*** Opening SOURCE MATERIAL ***

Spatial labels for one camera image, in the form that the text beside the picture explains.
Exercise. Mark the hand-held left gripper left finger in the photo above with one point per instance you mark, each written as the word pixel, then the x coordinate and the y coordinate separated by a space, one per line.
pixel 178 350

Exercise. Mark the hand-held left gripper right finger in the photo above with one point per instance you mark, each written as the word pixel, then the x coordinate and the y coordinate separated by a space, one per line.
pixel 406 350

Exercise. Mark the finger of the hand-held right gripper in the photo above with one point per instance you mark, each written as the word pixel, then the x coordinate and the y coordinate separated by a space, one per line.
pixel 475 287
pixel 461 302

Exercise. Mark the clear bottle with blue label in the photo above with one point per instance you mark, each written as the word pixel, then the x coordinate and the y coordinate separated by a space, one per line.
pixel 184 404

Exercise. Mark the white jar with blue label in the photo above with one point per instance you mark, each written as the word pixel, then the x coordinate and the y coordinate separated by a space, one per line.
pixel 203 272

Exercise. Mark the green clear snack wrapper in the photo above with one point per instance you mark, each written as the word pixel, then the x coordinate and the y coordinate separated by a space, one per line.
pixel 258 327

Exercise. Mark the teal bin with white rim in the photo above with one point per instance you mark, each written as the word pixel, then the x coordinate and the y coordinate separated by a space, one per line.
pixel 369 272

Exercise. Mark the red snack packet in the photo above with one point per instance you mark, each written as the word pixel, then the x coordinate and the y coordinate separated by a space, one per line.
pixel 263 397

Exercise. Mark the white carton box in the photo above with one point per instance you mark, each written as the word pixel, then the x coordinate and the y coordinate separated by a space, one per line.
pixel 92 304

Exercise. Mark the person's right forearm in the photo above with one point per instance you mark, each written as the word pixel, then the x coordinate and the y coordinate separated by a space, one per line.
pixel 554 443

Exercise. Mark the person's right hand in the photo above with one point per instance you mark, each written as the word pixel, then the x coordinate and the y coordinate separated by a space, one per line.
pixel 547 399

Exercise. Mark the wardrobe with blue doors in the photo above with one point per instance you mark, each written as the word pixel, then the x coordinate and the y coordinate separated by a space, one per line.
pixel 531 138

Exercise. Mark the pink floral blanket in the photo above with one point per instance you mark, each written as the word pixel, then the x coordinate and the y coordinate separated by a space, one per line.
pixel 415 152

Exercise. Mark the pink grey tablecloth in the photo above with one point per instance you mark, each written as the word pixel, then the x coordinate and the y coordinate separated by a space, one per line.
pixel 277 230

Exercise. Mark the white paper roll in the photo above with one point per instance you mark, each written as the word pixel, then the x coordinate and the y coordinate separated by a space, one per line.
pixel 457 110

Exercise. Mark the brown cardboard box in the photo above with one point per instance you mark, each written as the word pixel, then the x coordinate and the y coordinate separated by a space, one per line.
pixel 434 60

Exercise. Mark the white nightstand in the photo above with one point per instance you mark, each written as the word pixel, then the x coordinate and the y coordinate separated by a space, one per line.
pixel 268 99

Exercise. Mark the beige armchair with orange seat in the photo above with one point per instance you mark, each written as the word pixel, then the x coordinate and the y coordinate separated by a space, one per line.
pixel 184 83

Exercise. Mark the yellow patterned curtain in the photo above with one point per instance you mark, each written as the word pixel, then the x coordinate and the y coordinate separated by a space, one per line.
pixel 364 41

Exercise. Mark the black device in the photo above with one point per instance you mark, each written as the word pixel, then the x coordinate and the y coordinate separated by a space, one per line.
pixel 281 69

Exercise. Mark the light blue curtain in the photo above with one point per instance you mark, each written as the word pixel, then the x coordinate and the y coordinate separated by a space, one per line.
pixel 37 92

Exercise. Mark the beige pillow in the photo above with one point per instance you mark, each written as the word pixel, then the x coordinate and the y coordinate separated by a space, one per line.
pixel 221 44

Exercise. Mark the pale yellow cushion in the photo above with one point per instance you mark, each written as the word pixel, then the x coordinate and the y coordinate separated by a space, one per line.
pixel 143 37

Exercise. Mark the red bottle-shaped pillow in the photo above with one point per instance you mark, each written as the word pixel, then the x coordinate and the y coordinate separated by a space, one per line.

*** Closing SOURCE MATERIAL ***

**WORK INSTRUCTIONS:** Repeat every line of the material exactly.

**RESPONSE:**
Spatial labels for one camera image, in the form that the text beside the picture explains.
Exercise. Mark the hand-held left gripper left finger in the photo above with one point per instance you mark, each written as the word pixel, then the x coordinate and the y coordinate separated by a space, one per line.
pixel 178 350

Exercise. Mark the hand-held left gripper right finger in the photo above with one point per instance you mark, each written as the word pixel, then the x coordinate and the y coordinate separated by a space, one per line.
pixel 406 350

Exercise. Mark the finger of the hand-held right gripper in the photo above with one point per instance you mark, each written as the word pixel, then the x coordinate and the y coordinate separated by a space, one per line.
pixel 475 287
pixel 461 302

Exercise. Mark the clear bottle with blue label in the photo above with one point per instance you mark, each written as the word pixel, then the x coordinate and the y coordinate separated by a space, one per line.
pixel 184 404

Exercise. Mark the white jar with blue label in the photo above with one point per instance you mark, each written as the word pixel, then the x coordinate and the y coordinate separated by a space, one per line.
pixel 203 272

Exercise. Mark the green clear snack wrapper in the photo above with one point per instance you mark, each written as the word pixel, then the x coordinate and the y coordinate separated by a space, one per line.
pixel 258 327

Exercise. Mark the teal bin with white rim in the photo above with one point per instance you mark, each written as the word pixel, then the x coordinate and the y coordinate separated by a space, one per line.
pixel 369 272

Exercise. Mark the red snack packet in the photo above with one point per instance you mark, each written as the word pixel, then the x coordinate and the y coordinate separated by a space, one per line.
pixel 263 397

Exercise. Mark the white carton box in the photo above with one point per instance you mark, each written as the word pixel, then the x coordinate and the y coordinate separated by a space, one per line.
pixel 92 304

Exercise. Mark the person's right forearm in the photo above with one point per instance you mark, each written as the word pixel, then the x coordinate and the y coordinate separated by a space, one per line.
pixel 554 443

Exercise. Mark the person's right hand in the photo above with one point per instance you mark, each written as the word pixel, then the x coordinate and the y coordinate separated by a space, one per line.
pixel 547 399

Exercise. Mark the wardrobe with blue doors in the photo above with one point per instance you mark, each written as the word pixel, then the x coordinate and the y coordinate separated by a space, one per line.
pixel 531 138

Exercise. Mark the pink floral blanket in the photo above with one point per instance you mark, each written as the word pixel, then the x coordinate and the y coordinate separated by a space, one per line.
pixel 415 152

Exercise. Mark the pink grey tablecloth in the photo above with one point per instance you mark, each written as the word pixel, then the x coordinate and the y coordinate separated by a space, one per line.
pixel 277 230

Exercise. Mark the white paper roll in the photo above with one point per instance you mark, each written as the word pixel, then the x coordinate and the y coordinate separated by a space, one per line.
pixel 457 110

Exercise. Mark the brown cardboard box in the photo above with one point per instance you mark, each written as the word pixel, then the x coordinate and the y coordinate separated by a space, one per line.
pixel 434 60

Exercise. Mark the white nightstand in the photo above with one point per instance you mark, each written as the word pixel, then the x coordinate and the y coordinate separated by a space, one per line.
pixel 268 99

Exercise. Mark the beige armchair with orange seat in the photo above with one point per instance you mark, each written as the word pixel, then the x coordinate and the y coordinate separated by a space, one per line.
pixel 184 83

Exercise. Mark the yellow patterned curtain in the photo above with one point per instance you mark, each written as the word pixel, then the x coordinate and the y coordinate separated by a space, one per line.
pixel 364 41

Exercise. Mark the black device in the photo above with one point per instance you mark, each written as the word pixel, then the x coordinate and the y coordinate separated by a space, one per line.
pixel 281 69

Exercise. Mark the light blue curtain in the photo above with one point per instance you mark, each written as the word pixel, then the x coordinate and the y coordinate separated by a space, one per line.
pixel 37 92

Exercise. Mark the beige pillow in the photo above with one point per instance you mark, each written as the word pixel, then the x coordinate and the y coordinate separated by a space, one per line.
pixel 221 44

Exercise. Mark the pale yellow cushion in the photo above with one point per instance you mark, each written as the word pixel, then the x coordinate and the y coordinate separated by a space, one per line.
pixel 143 37

Exercise. Mark the red bottle-shaped pillow in the photo above with one point per instance you mark, each written as the word pixel, then the x coordinate and the y coordinate separated by a space, one per line.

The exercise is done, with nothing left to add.